A gravedigger is a cemetery worker who is responsible for digging a grave prior to a funeral service.


If the grave is in a cemetery on the property of a church or other religious organization (part of, or called, a churchyard), gravediggers may be members of the decedent's family or volunteer parishioners. Digging graves has also been one of the traditional duties of a church's sexton. In municipal and privately owned cemeteries, gravediggers may be low-paid, unskilled and temporary labourers, or they may be well-paid, trained and professional careerists, as their duties may include landscaping tasks and courteous interactions with mourners and other visitors. In some countries, gravedigging may be done by landscaping workers for the local council or local authority.

A gravedigger implements a variety of tools to accomplish his primary task. A template, in the form of a wooden frame built to prescribed specifications, is often placed on the ground over the intended grave. The gravedigger may use a sod-cutter or spade to cut the outline of the grave and remove the top layer of sod. Digging the grave by hand usually requires shovels, picks, mattocks and/or other tools. Cemeteries in industrialized countries may keep a backhoe loader and other heavy equipment, which greatly increases the efficiency of gravedigging.

Typically, gravediggers – at least in most Western countries – will use a wooden box to put the soil in. This box consists of several large pieces of wood that fit together, and the box is assembled next to the grave. Once the grave has been dug and the soil from the grave has been placed in the box, the box will usually be covered with a piece of tarpaulin or similar material. The soil will then remain in the box until the day of the back-fill, when the funeral takes place and the soil is emptied back into the grave after the coffin has been lowered, after which the box is disassembled. Due to the close proximity of graves in cemeteries (4 feet (1.20 m) between the centre of each headstone is common in modern UK cemeteries), the wooden box is often placed in front of one or more other graves, and is seen as a nuisance to those wishing to visit graves adjacent to a grave that is due to be filled.

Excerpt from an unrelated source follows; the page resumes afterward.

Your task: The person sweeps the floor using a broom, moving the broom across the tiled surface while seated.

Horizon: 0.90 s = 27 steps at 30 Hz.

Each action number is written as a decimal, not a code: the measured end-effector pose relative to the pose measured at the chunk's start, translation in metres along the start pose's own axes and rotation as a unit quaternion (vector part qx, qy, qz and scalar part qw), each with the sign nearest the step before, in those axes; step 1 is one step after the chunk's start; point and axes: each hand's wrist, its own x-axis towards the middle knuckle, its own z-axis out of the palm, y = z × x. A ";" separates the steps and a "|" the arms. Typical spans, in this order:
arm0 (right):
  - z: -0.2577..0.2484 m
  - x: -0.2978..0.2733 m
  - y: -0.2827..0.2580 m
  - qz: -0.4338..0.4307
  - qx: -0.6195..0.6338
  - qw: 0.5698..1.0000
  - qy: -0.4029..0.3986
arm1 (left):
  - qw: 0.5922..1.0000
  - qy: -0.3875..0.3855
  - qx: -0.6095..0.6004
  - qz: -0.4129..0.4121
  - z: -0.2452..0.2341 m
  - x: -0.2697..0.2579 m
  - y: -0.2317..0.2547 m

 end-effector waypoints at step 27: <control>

Although the expression "six feet under" refers to the depth at which people were traditionally buried, at least in the UK, the minimum legal depth for a new grave is seven feet (2.10 m).[citation needed] This allows a maximum of three coffins to be buried in the same grave, typically family members of the deceased who are buried at a later date – which is known as a re-open. Gravediggers must take care to get the proportions of a grave right, as the hole needs to be big enough for the coffin to be lowered in. Additionally, shoring is often used to stop a grave from collapsing. Gravediggers must make sure that the coffin can fit through the shoring. Additionally, on the day of the back-fill and for the funeral service, typically artificial turf will be placed around the grave whilst the coffin is being lowered.

In many cultures throughout history, gravediggers have been highly marginalized by their societies. In the traditional caste system of India, cemetery work has been the responsibility of the lowest castes, considered "unclean" or "untouchable" for their association with death.


Grave template, topped with the handle of a scythe. Church of St. Michael, Garway, England.
Gravedigger with shovels, during the Siege of Sarajevo

Fossor (Latin fossorius, from the verb fodere 'to dig') is a term described in Chambers' dictionary as archaic, but can conveniently be revived to describe grave diggers in the Roman catacombs in the first three centuries of the Christian Era. The duties of the Christian fossor corresponded in a general way with those of the pagan vespillones, but whereas the latter were held in anything but esteem in pagan society (many religions consider corpses, and sometimes anyone who touches them, 'unclean' also in a religious sense), the fossors from an early date were ranked among the inferior clergy of the Church.[1]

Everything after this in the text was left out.